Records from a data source
>>

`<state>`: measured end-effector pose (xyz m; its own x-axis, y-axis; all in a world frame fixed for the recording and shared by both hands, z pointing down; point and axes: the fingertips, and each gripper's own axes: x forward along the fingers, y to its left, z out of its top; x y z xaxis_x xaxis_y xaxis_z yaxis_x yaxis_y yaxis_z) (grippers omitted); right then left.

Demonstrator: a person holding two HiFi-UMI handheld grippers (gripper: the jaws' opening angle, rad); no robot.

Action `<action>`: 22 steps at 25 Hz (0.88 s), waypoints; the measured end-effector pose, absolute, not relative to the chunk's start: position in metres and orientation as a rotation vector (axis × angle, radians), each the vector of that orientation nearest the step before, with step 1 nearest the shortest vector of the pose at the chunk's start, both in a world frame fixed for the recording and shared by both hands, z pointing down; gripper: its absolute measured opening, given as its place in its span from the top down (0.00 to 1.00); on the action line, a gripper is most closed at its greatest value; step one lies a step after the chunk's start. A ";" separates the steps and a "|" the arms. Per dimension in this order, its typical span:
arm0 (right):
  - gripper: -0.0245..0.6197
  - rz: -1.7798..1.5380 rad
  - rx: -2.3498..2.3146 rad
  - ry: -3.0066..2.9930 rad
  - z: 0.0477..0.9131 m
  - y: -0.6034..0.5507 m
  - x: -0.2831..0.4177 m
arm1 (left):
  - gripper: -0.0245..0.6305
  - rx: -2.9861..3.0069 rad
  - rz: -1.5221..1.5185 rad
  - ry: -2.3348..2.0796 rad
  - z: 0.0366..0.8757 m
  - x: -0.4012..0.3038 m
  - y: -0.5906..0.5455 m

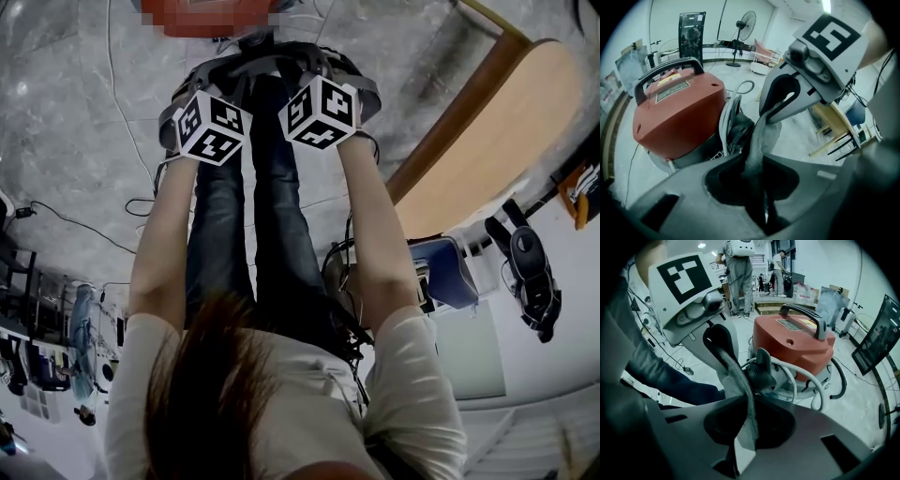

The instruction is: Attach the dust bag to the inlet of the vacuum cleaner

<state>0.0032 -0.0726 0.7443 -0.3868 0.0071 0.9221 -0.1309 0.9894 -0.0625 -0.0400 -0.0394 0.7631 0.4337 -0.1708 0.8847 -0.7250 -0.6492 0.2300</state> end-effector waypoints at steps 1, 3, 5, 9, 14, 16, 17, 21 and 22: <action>0.89 0.164 0.107 -1.967 0.744 -0.072 0.003 | 0.85 2.097 1.206 -0.742 0.763 -0.040 -0.040; 0.89 0.222 0.181 -1.974 0.744 -0.071 0.005 | 0.85 2.144 1.262 -0.698 0.762 -0.040 -0.043; 0.90 0.279 0.262 -1.982 0.743 -0.071 0.009 | 0.84 2.214 1.346 -0.623 0.761 -0.039 -0.049; 0.90 0.342 0.337 -1.979 0.743 -0.071 0.015 | 0.81 2.303 1.450 -0.513 0.758 -0.034 -0.057; 0.89 0.305 0.284 -1.982 0.744 -0.073 0.014 | 0.80 2.332 1.463 -0.481 0.757 -0.033 -0.058; 0.89 0.264 0.235 -1.971 0.746 -0.075 0.016 | 0.80 2.290 1.391 -0.541 0.759 -0.031 -0.056; 0.89 0.246 0.209 -1.967 0.746 -0.076 0.016 | 0.81 2.265 1.354 -0.575 0.760 -0.030 -0.055; 0.89 0.175 0.112 -1.956 0.745 -0.081 0.008 | 0.83 2.197 1.253 -0.665 0.760 -0.035 -0.055; 0.89 0.156 0.090 -1.952 0.744 -0.081 0.006 | 0.83 2.186 1.235 -0.679 0.759 -0.037 -0.054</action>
<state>0.0056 -0.0814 0.7445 -0.3767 0.0103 0.9263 -0.1366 0.9884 -0.0666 -0.0371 -0.0545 0.7593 0.4546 -0.1628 0.8757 -0.6517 -0.7310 0.2024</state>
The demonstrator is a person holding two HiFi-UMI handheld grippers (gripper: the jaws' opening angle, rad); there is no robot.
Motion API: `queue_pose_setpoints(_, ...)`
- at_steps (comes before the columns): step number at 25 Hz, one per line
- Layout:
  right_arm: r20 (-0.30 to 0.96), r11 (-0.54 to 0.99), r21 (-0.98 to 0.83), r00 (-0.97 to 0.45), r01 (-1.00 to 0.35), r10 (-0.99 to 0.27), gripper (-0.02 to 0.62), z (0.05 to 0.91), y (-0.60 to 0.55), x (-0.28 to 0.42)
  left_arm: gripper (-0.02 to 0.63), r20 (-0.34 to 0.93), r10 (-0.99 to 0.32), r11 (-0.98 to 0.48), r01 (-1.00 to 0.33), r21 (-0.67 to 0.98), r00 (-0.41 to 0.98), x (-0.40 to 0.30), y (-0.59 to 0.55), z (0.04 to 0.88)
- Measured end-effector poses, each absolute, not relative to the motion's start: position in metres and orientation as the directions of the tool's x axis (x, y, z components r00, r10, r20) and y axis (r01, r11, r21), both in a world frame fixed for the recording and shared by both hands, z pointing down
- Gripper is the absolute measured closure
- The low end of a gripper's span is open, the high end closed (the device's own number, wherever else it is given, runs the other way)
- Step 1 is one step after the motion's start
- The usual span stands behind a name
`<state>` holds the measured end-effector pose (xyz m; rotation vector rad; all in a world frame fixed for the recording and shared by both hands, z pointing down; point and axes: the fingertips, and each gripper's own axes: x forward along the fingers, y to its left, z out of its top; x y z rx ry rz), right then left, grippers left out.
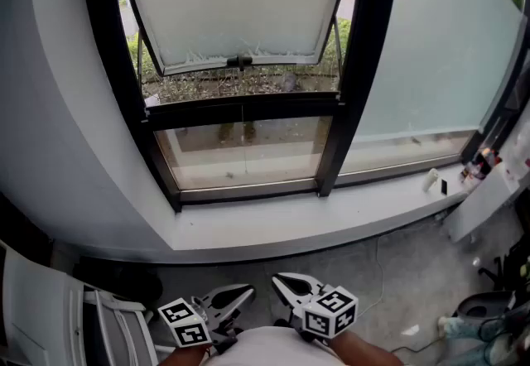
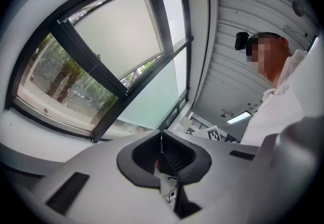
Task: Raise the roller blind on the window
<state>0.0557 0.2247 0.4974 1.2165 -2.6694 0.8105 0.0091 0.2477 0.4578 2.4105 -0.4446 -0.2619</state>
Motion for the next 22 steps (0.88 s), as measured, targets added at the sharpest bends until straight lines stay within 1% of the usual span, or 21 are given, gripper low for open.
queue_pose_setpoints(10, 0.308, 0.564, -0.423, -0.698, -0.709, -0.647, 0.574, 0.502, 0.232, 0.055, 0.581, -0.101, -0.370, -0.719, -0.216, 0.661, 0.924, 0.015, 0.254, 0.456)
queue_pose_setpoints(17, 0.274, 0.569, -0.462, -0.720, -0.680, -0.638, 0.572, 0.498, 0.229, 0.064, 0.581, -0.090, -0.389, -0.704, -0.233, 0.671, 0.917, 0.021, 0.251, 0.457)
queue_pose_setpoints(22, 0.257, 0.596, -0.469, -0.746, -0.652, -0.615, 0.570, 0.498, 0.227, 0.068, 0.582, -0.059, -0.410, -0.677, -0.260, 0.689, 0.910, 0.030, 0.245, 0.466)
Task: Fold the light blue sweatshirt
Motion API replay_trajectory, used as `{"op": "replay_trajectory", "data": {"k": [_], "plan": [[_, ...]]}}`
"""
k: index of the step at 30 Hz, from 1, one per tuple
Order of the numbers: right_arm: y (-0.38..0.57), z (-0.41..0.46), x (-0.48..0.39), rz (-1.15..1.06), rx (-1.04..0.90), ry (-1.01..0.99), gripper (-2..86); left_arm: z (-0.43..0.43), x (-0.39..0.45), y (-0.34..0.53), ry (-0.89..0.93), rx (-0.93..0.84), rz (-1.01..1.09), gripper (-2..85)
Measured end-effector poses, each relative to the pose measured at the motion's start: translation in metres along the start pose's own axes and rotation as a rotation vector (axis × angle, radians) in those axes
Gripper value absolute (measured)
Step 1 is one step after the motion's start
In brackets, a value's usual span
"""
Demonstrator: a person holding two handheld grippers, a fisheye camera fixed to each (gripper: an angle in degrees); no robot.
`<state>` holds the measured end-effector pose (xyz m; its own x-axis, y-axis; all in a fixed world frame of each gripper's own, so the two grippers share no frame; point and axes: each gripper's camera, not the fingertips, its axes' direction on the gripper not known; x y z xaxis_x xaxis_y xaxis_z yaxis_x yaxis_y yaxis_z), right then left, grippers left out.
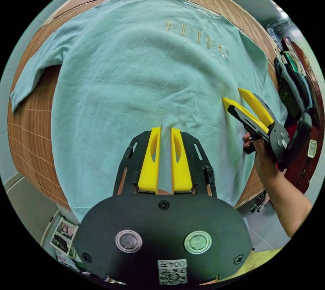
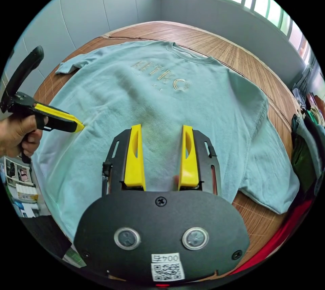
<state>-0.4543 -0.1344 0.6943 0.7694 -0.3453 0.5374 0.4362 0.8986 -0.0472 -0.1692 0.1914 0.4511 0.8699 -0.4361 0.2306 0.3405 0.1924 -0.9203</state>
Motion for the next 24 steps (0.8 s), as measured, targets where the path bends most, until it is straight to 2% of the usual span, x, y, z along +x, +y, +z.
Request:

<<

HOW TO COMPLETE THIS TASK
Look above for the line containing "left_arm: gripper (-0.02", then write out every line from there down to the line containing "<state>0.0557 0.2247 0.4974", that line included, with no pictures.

PROBLEM SOLUTION
  left_arm: gripper (-0.02 to 0.63), r20 (-0.34 to 0.93), r10 (-0.99 to 0.32), r11 (-0.98 to 0.48), r01 (-1.00 to 0.33), r21 (-0.67 to 0.98), r00 (-0.41 to 0.98), x (-0.40 to 0.30), y (-0.59 to 0.55), z (0.04 to 0.88)
- Measured end-effector poses, each absolute, not relative to the motion's start: position in metres and orientation as the directions of the tool's x axis (x, y, z components r00, r10, r20) and y axis (r01, r11, r21), both in a world frame fixed for the recording and shared by both hands, z pointing down
- Gripper is the absolute measured closure
- The low end of a gripper's span is open, the high end closed (the device's own number, wherever else it is given, runs the other way)
- Step 1 is one step after the motion's start
- The usual span stands behind a name
`<state>` holds the measured end-effector pose (xyz m; rotation vector rad; all in a world frame fixed for the recording and shared by both hands, z pointing down; point and axes: the fingertips, and each gripper's own axes: x forward along the fingers, y to its left, z out of its top; x y z rx ry rz), right then left, grippers left out.
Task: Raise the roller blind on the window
<state>0.0557 0.2247 0.4974 1.2165 -2.6694 0.8105 0.0091 0.2477 0.4578 2.4105 -0.4446 -0.2619</state>

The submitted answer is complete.